**Required work**
Would you find each line in the entries below with the string "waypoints" and copy it?

□ □ □ □ □

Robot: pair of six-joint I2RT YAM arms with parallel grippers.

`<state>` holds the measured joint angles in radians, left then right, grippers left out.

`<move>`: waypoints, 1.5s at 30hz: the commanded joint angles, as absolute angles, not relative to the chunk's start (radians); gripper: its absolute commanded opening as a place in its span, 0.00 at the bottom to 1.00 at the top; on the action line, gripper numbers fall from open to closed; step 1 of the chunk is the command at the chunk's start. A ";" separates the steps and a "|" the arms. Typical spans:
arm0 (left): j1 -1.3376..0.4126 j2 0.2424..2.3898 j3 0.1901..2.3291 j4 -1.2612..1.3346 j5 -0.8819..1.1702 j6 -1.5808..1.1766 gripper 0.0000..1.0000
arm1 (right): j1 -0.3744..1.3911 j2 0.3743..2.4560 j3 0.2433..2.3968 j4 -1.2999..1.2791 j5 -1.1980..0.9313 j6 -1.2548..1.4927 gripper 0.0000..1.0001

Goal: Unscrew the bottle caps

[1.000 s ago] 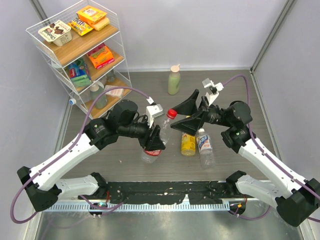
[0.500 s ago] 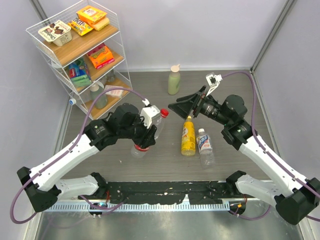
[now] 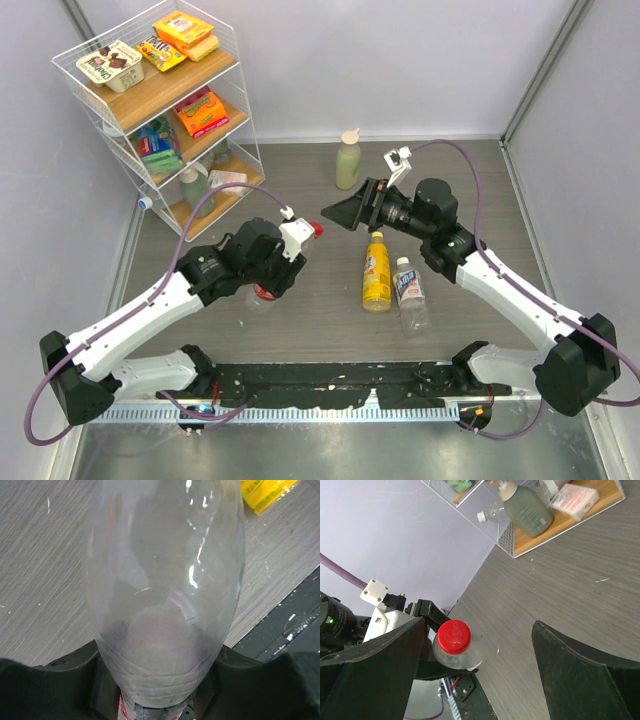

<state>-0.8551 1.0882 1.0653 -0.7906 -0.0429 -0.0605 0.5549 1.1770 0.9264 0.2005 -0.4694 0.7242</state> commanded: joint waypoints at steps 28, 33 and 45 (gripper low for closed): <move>-0.851 1.101 1.051 -0.749 -0.120 -0.040 0.21 | 0.686 1.270 1.017 0.195 -0.479 0.742 0.35; -0.851 1.109 1.055 -0.753 -0.129 -0.043 0.21 | 0.690 1.256 1.009 0.195 -0.485 0.733 0.12; -0.851 1.085 1.107 -0.802 -0.020 -0.046 0.14 | 0.692 1.183 0.946 0.344 -0.606 0.686 0.02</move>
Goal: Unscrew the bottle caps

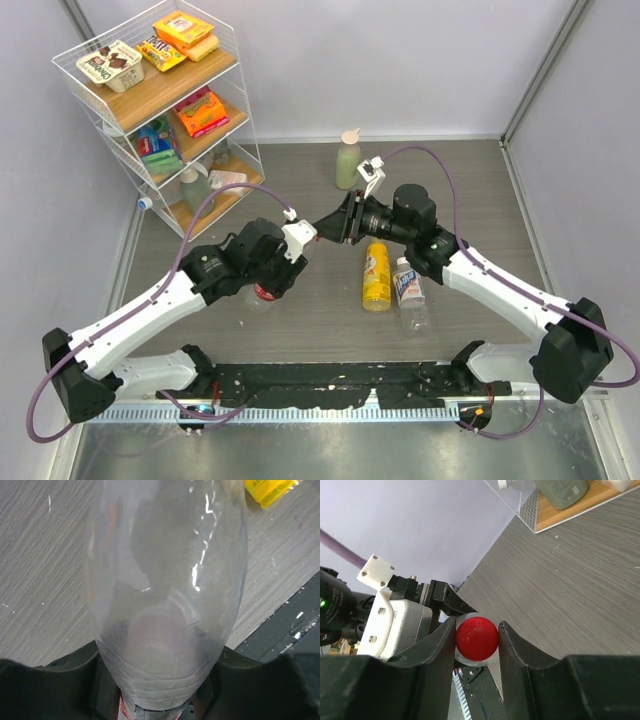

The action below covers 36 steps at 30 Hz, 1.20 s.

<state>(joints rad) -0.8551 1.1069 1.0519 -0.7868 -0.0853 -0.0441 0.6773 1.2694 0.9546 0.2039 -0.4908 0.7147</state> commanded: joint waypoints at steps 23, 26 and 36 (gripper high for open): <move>-0.851 1.012 1.193 -0.813 0.570 -0.123 0.11 | 0.696 0.911 0.859 0.430 -0.943 0.578 0.02; -0.851 1.038 1.206 -0.818 0.652 -0.124 0.12 | 0.698 0.900 0.856 0.431 -0.954 0.568 0.02; -0.851 1.071 1.187 -0.813 0.770 -0.117 0.10 | 0.698 0.870 0.851 0.453 -0.969 0.537 0.02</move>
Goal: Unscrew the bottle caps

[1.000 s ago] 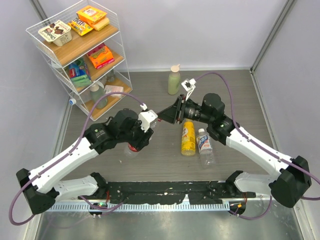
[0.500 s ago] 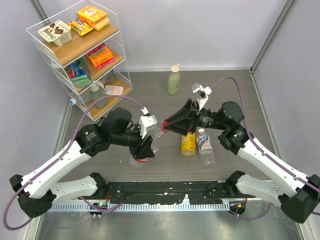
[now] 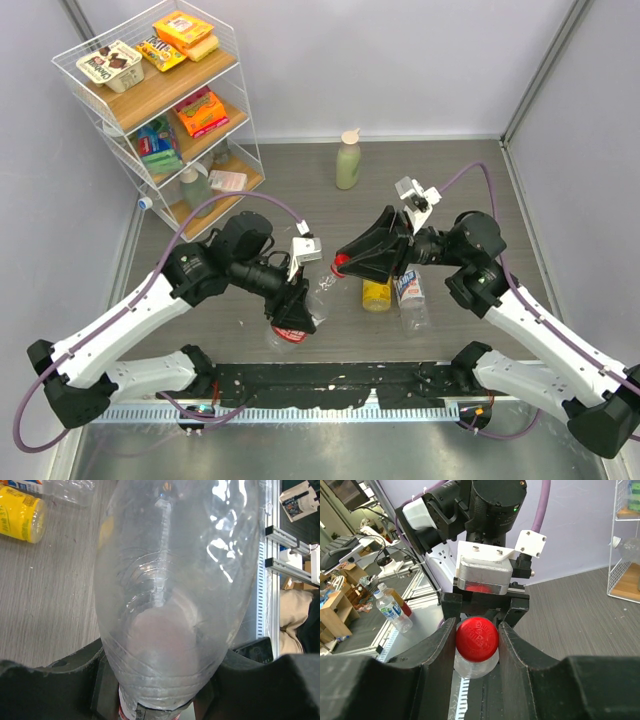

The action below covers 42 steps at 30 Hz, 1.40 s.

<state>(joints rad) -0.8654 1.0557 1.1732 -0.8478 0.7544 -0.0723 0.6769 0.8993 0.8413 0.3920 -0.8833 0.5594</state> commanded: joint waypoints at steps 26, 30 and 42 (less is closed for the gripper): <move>-0.851 1.062 1.118 -0.831 0.667 -0.075 0.03 | 0.698 0.796 0.867 0.336 -0.637 0.420 0.02; -0.851 1.054 1.112 -0.828 0.623 -0.072 0.03 | 0.698 0.793 0.871 0.278 -0.525 0.396 0.02; -0.853 0.982 1.043 -0.756 0.145 -0.132 0.00 | 0.696 0.876 0.877 0.132 -0.230 0.390 0.02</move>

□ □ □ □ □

**Answer for the task**
`<move>`: waypoints, 1.5s at 30hz: the commanded joint angles, as absolute angles, not relative to the chunk's start (radians); gripper: its absolute commanded opening as a place in its span, 0.00 at the bottom to 1.00 at the top; on the action line, gripper numbers fall from open to closed; step 1 of the chunk is the command at the chunk's start. A ";" separates the steps and a "|" the arms. Typical spans:
<state>-0.8551 1.0882 1.0653 -0.7906 -0.0429 -0.0605 0.5549 1.1770 0.9264 0.2005 -0.4694 0.7242</state> commanded: joint waypoints at steps 28, 33 and 45 (gripper low for closed): <move>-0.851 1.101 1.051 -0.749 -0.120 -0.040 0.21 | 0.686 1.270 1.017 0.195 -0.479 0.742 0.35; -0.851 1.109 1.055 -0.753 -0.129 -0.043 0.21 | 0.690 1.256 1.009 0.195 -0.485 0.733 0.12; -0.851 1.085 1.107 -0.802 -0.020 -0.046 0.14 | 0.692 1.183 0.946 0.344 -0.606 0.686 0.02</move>
<state>(joints rad) -0.8551 1.1069 1.0519 -0.7868 -0.0853 -0.0441 0.6773 1.2694 0.9546 0.2039 -0.4908 0.7147</state> commanded: joint waypoints at steps 23, 26 and 36 (gripper high for open): <move>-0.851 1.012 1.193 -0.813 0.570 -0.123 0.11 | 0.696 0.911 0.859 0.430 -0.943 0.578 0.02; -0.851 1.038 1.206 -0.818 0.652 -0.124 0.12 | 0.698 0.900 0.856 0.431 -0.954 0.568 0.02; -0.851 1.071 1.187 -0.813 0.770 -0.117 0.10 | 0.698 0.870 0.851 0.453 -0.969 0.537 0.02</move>
<state>(joints rad) -0.8654 1.0557 1.1732 -0.8478 0.7544 -0.0723 0.6769 0.8993 0.8413 0.3920 -0.8833 0.5594</state> commanded: joint waypoints at steps 26, 30 and 42 (less is closed for the gripper): <move>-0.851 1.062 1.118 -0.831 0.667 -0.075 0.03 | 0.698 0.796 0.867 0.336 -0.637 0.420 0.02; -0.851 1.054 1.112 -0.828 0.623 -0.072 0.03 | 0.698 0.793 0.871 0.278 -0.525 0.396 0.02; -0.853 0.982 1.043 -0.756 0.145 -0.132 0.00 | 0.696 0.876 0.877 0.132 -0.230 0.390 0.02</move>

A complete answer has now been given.